• **Problem requirements**
The entire listing below should be output exactly as it stands.

***

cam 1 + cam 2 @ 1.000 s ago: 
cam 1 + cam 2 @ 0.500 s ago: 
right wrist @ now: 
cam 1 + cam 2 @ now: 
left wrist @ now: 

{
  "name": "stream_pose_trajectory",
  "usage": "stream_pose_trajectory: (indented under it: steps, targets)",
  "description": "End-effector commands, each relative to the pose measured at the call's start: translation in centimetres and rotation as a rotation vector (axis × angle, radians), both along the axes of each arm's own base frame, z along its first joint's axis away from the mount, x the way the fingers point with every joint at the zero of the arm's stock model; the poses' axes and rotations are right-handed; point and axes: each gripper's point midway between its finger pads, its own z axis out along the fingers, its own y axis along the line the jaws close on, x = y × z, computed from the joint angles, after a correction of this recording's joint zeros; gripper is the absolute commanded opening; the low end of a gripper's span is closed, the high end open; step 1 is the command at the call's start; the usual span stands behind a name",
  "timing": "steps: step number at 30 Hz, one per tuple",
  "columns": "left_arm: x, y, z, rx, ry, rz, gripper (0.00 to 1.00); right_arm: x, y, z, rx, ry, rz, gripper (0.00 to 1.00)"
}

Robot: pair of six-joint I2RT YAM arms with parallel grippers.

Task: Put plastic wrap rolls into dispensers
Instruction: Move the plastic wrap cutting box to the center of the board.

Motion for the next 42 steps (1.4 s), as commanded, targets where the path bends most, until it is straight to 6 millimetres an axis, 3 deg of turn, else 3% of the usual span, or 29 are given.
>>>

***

• **Task output**
cam 1 + cam 2 @ 1.000 s ago: 
cam 1 + cam 2 @ 0.500 s ago: 
right wrist @ now: 
cam 1 + cam 2 @ now: 
left wrist @ now: 

{
  "name": "stream_pose_trajectory",
  "usage": "stream_pose_trajectory: (indented under it: steps, targets)",
  "description": "End-effector commands, each relative to the pose measured at the call's start: translation in centimetres and rotation as a rotation vector (axis × angle, radians), both along the axes of each arm's own base frame, z along its first joint's axis away from the mount, x the way the fingers point with every joint at the zero of the arm's stock model; the poses' axes and rotations are right-handed; point and axes: each gripper's point midway between its finger pads, its own z axis out along the fingers, its own y axis along the line the jaws close on, x = y × z, computed from the joint angles, after a correction of this recording's joint zeros; gripper is the absolute commanded opening; the low end of a gripper's span is closed, the high end open; step 1 is the command at the call's start; the usual span stands behind a name",
  "timing": "steps: step number at 30 Hz, one per tuple",
  "columns": "left_arm: x, y, z, rx, ry, rz, gripper (0.00 to 1.00); right_arm: x, y, z, rx, ry, rz, gripper (0.00 to 1.00)"
}

Robot: pair of six-joint I2RT YAM arms with parallel grippers.

Task: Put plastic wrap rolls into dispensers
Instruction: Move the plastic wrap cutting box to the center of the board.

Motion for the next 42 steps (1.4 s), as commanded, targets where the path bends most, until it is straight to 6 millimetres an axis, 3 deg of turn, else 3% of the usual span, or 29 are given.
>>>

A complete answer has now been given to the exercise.